A diplomatic dispute between the Australian government and the European Union over vaccine access has worsened, with Canberra accusing Brussels of “arguing semantics” and signalling it would block other export applications.

The Morrison government has also complained that the European Commission has not responded to Australia’s request for 1m doses of the AstraZeneca vaccine to be made available to Papua New Guinea, one of the countries hardest hit in the region.

The latest statement follows comments by a European Commission spokesman on Tuesday that the only export request rejected out of nearly 500 received has been a shipment of 250,000 doses to Australia in March.

The Morrison government is under intense domestic pressure over its failure to meet initial targets for the Covid-19 vaccine rollout.

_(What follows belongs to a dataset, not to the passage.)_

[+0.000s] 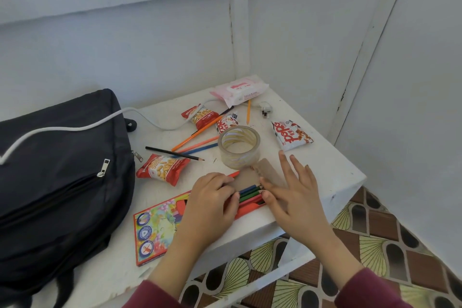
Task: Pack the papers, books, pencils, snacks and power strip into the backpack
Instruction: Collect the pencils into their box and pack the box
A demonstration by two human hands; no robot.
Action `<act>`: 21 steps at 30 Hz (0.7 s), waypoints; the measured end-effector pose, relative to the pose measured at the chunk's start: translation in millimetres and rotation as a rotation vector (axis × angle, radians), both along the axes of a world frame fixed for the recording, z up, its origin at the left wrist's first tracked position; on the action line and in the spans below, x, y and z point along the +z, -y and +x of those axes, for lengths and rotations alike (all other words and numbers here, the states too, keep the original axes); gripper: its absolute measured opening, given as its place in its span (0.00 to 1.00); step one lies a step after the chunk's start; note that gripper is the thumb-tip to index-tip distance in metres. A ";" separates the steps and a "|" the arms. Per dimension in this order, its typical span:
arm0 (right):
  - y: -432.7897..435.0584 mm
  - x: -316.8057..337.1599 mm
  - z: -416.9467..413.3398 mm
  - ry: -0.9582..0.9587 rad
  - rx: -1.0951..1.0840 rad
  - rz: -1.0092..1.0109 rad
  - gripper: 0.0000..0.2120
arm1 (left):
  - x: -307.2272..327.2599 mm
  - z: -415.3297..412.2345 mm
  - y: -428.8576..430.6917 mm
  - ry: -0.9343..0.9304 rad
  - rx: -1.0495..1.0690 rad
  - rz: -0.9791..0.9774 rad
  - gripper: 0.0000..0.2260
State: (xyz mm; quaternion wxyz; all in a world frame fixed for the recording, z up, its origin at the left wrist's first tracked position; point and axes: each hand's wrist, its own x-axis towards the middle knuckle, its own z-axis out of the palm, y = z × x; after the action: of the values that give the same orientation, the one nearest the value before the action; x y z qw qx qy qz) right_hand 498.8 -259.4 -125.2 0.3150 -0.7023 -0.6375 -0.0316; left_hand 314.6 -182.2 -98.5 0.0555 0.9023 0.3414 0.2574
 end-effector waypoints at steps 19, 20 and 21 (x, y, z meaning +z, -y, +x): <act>-148.7 82.8 42.2 0.092 0.084 -0.221 0.23 | 40.0 -34.5 -89.7 -0.209 0.223 -0.065 0.13; -153.7 81.6 42.4 0.109 0.093 -0.240 0.24 | 38.6 -35.2 -91.9 -0.216 0.215 -0.067 0.13; -157.5 79.8 42.4 0.119 0.097 -0.245 0.24 | 37.2 -35.6 -92.9 -0.216 0.210 -0.065 0.12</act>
State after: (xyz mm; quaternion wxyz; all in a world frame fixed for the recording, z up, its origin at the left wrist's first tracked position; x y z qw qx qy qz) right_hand 541.2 -101.9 -45.4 0.1898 -0.7009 -0.6873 0.0198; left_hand 279.0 -89.3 -61.3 0.0203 0.8816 0.4462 0.1522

The government contends the European Commission is “arguing semantics” by saying just one shipment of 250,000 AstraZeneca doses has been formally blocked.

An Australian government spokesperson said AstraZeneca had “not been able to secure an export licence from Europe to send the remaining doses, and they know they would never be approved by the European Commission”.

“The EC itself has confirmed their export control regime has blocked the export of a number of those doses, including a shipment of 250,000 doses, and they also requested we withdraw other export permit applications,” the spokesperson said in a statement issued on Wednesday.

“Of the 3.8m AZ doses Australia has pre-purchased from overseas supplies, only 700,000 have been delivered to date, with the government continuing to seek access to 3.1m manufactured in the EU.”

The Australian government said it had been anticipating that AstraZeneca “would be able to supply us with 3.8m doses of their vaccine in the early stages of our rollout from the EU”.

But the Australian government spokesperson said the EC had been “absolutely clear in their public and private statements that no further doses of AZ are to be released until they have had their own orders fulfilled”.

“On 17 March, Australia requested 1m doses of our contracted supply to help support PNG respond to their outbreak. The EU still has not responded to that request,” the spokesperson said.

“If the EC has changed their approach to standing in the way of Australia’s vaccine deliveries, we welcome it and look forward to receiving our contracted doses, and the 1m humanitarian doses we want to get to PNG.”

The treasurer, Josh Frydenberg, told ABC TV: “So the fact that they’re not giving approval is effectively the same as blocking.”

The trade minister, Dan Tehan, conducted a round of interviews on Wednesday morning, saying the EU’s export control measures had “stopped or prevented AstraZeneca, for instance, putting in applications to be able to send the vaccine here to Australia”.

Tehan told the ABC the EU now seemed to be saying it would not block any future shipments, which would be a “wonderful” development.

He said he hoped that assurance meant that “there’s 1m vaccines hopefully on their way to PNG sooner rather than later and also all the other contracts that we have with AstraZeneca will now be able to be honoured and AstraZeneca will be able to send those to Australia”.

The Australian government has been under fire for the slow pace of the rollout and a lack of transparency about how many doses have been manufactured locally and administered.

Morrison said on Tuesday the vaccine supply issues were to blame for the massive discrepancy between the 855,000 vaccinations administered so far and the missed target of 4m doses by the end of March.

But on 5 March, after Italy blocked 250,000 doses of the AstraZeneca vaccine, the federal health minister, Greg Hunt, was keen to downplay the impact of overseas supply issues on the rollout.

Hunt said at the time Australia’s “forward projections did not involve this particular shipment of one set of doses from one country, from a firm which has a deep, broad global supply chain”.

The opposition health spokesperson, Mark Butler, said on Tuesday the rollout was “so far behind every single commitment Scott Morrison and Greg Hunt has given to the Australian people”.

“Surely, they must admit this is not going well,” Butler told reporters. “They have to admit that, get people around the table and adjust their strategy.”